Despite COVID’s effects, Jacoby believes other factors have been at play with the high level of dealmaking going on for behavioral health. She more than once described the behavioral health space as being “fragmented” among different kinds of providers — from mental health to SUD treatment to autism care — all of whom were likely to continue seeing a rise in behavioral health demand even without a pandemic.

“I don’t think by any way or stretch it was just a COVID situation here,” Jacoby said. “This was probably something that was going to crescendo. COVID just really brought it to the forefront, and accelerated if nothing else.”

Jeremy Levy, who is a Berwyn, Pennsylvania-based private equity and M&A lawyer for the firm Troutman Pepper, also participated in the discussion. In regards to the current M&A activity, Levy — like Jacoby — had his own word that he occasionally used to describe the landscape, which he categorized as being “frothy.”

“The end of 2020 was as frothy, if not more frothy, than it is right now,” Levy noted during the webinar. “Everyone was really trying to make up for a lost year.”

In the first quarter (Q1) of 2021, 54 deals occurred among behavioral health providers, according to The Braff Group. Although down from Q4 2020, Braff himself earlier this year said that the industry was poised to have a banner year.

“With buyers, particularly private equity sponsors, eager to capitalize on anticipated increases in utilization post-COVID, and sellers, whose businesses were disrupted [but are] returning to normal, …, 2021 could very well be a record year for behavioral health M&A,” Braff told BHB in a statement in May.

Behavioral health M&A in 2021: Turning the page

Flash forward to the recent webinar, Levy talked about the current spate of behavioral health M&A as a way of sorts to make up for lost time, as far as buyers and sellers regularly conversing with each other — in a variety of ways — on possible deals.

“I was having conversations with clients about whether or not they were willing to do a deal with someone whose hand they couldn’t shake,” Levy noted. “A lot of this is [about] meeting a management team, it’s establishing a personal relationship. You’re not just buying a business, you’re buying a team, and so they sat on the sidelines for a while.” 

On the webinar, Braff said that the number of deals before year’s end could even surpass his firm’s original projections of a 33% year-over-year rise — due in part to factors like a possible capital gains tax raise that might compel some providers to sell assets.

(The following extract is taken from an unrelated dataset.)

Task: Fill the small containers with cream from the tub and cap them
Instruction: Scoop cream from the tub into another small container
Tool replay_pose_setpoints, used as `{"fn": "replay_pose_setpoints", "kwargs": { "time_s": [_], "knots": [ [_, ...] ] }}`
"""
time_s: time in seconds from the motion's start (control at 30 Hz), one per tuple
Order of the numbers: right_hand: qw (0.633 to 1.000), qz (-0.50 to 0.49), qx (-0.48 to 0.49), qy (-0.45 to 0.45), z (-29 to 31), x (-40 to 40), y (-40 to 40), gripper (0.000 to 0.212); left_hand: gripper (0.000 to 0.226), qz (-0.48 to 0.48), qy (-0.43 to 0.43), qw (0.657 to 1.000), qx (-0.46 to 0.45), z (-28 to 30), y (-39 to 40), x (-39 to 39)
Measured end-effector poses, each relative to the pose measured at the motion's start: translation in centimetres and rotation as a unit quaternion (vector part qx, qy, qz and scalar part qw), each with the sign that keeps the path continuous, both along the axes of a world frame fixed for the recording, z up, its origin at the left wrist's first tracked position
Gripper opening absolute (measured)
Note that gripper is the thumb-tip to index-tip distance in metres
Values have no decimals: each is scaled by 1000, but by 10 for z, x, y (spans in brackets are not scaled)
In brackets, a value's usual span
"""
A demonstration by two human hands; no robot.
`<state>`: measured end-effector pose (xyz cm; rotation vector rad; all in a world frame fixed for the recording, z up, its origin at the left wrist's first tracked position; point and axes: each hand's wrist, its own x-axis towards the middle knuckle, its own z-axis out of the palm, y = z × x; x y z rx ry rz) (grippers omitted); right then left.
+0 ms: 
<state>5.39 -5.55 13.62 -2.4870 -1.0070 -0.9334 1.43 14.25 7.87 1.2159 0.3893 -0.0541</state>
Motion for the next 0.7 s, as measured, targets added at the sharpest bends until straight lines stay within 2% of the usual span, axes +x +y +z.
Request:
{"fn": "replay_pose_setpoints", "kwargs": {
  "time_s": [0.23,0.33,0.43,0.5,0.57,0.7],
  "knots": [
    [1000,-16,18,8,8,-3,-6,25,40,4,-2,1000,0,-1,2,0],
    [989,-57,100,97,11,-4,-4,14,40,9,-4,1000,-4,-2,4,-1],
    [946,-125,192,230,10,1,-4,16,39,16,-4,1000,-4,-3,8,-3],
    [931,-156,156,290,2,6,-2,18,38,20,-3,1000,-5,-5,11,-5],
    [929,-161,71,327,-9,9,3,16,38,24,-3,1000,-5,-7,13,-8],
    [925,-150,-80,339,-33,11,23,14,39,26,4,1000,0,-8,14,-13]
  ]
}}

“We could likely see a year … exceeding the previous record by almost 40 or 45 percent,” Braff said.

Braff also thought back to last year’s challenges with behavioral health M&A amidst COVID. In spite of some activity grinding to a halt, the sector closed 2020 with roughly the same number of deals it did one year before.

If last year was any indication, and 2021 provides proof, behavioral health dealmaking will continue to remain strong going forward, especially as buyers and sellers reconnect with each other more in a post-COVID world.

“If you talk to a lot of [private equity] guys, they still think they’re making up for … last year,” Braff said during the webinar. “Psychologically … there’s a sense of we need to make up for a bad year.”